▶ Goal of the exercise:
In the records below, find the line containing "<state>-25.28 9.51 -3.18". Restate it and all the lines after it exactly, and omit the rest.

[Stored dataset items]
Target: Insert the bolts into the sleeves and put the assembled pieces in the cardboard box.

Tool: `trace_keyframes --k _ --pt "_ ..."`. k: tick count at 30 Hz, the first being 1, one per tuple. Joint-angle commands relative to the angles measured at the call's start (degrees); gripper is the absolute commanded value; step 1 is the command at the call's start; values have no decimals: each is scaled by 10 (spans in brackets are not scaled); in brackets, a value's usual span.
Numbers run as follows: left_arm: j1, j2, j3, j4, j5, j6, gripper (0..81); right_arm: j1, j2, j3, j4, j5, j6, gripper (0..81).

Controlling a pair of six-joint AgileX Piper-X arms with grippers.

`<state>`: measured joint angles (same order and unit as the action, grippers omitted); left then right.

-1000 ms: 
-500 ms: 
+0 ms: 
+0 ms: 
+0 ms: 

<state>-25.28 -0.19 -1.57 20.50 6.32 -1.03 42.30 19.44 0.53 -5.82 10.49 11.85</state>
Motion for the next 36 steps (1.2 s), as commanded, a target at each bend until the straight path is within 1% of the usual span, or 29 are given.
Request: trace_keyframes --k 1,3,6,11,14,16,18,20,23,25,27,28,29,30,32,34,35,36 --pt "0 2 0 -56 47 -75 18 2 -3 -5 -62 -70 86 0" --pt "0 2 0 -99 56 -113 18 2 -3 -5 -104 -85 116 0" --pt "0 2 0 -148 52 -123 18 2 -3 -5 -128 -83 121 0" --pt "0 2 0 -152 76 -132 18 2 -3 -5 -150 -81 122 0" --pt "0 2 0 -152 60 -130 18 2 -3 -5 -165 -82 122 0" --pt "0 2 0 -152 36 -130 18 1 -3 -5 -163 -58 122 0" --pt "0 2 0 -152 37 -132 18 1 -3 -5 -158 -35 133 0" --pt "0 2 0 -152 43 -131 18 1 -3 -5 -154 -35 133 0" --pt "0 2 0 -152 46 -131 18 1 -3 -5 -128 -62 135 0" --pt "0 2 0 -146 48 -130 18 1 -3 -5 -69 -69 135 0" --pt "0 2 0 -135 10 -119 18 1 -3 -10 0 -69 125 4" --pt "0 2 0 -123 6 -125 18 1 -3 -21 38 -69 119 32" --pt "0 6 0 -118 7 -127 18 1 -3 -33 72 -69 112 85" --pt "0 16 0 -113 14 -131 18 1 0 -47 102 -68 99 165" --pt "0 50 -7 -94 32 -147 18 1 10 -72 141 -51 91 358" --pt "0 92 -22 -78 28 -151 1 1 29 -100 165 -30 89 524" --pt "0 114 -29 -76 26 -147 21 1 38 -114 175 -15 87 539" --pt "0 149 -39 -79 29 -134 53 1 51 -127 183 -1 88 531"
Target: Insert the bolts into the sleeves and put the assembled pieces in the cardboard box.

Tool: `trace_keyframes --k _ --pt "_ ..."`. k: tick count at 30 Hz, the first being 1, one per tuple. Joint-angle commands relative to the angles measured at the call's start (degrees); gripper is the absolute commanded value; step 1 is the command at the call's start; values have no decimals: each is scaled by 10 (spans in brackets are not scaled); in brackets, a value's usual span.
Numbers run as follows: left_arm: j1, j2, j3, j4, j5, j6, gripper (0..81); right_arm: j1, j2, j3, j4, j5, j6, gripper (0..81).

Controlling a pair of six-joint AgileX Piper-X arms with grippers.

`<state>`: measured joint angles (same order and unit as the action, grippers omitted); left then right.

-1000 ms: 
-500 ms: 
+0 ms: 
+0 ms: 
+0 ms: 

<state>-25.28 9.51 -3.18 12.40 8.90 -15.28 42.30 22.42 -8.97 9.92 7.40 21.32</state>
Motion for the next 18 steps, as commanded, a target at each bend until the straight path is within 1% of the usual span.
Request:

▶ Response:
<state>-25.28 9.51 -3.18 12.40 8.90 -15.28 42.30 22.42 -8.97 9.92 7.40 21.32</state>
Motion for the next 18 steps, as commanded, a target at each bend until the straight path is within 1% of the usual span.
Request:

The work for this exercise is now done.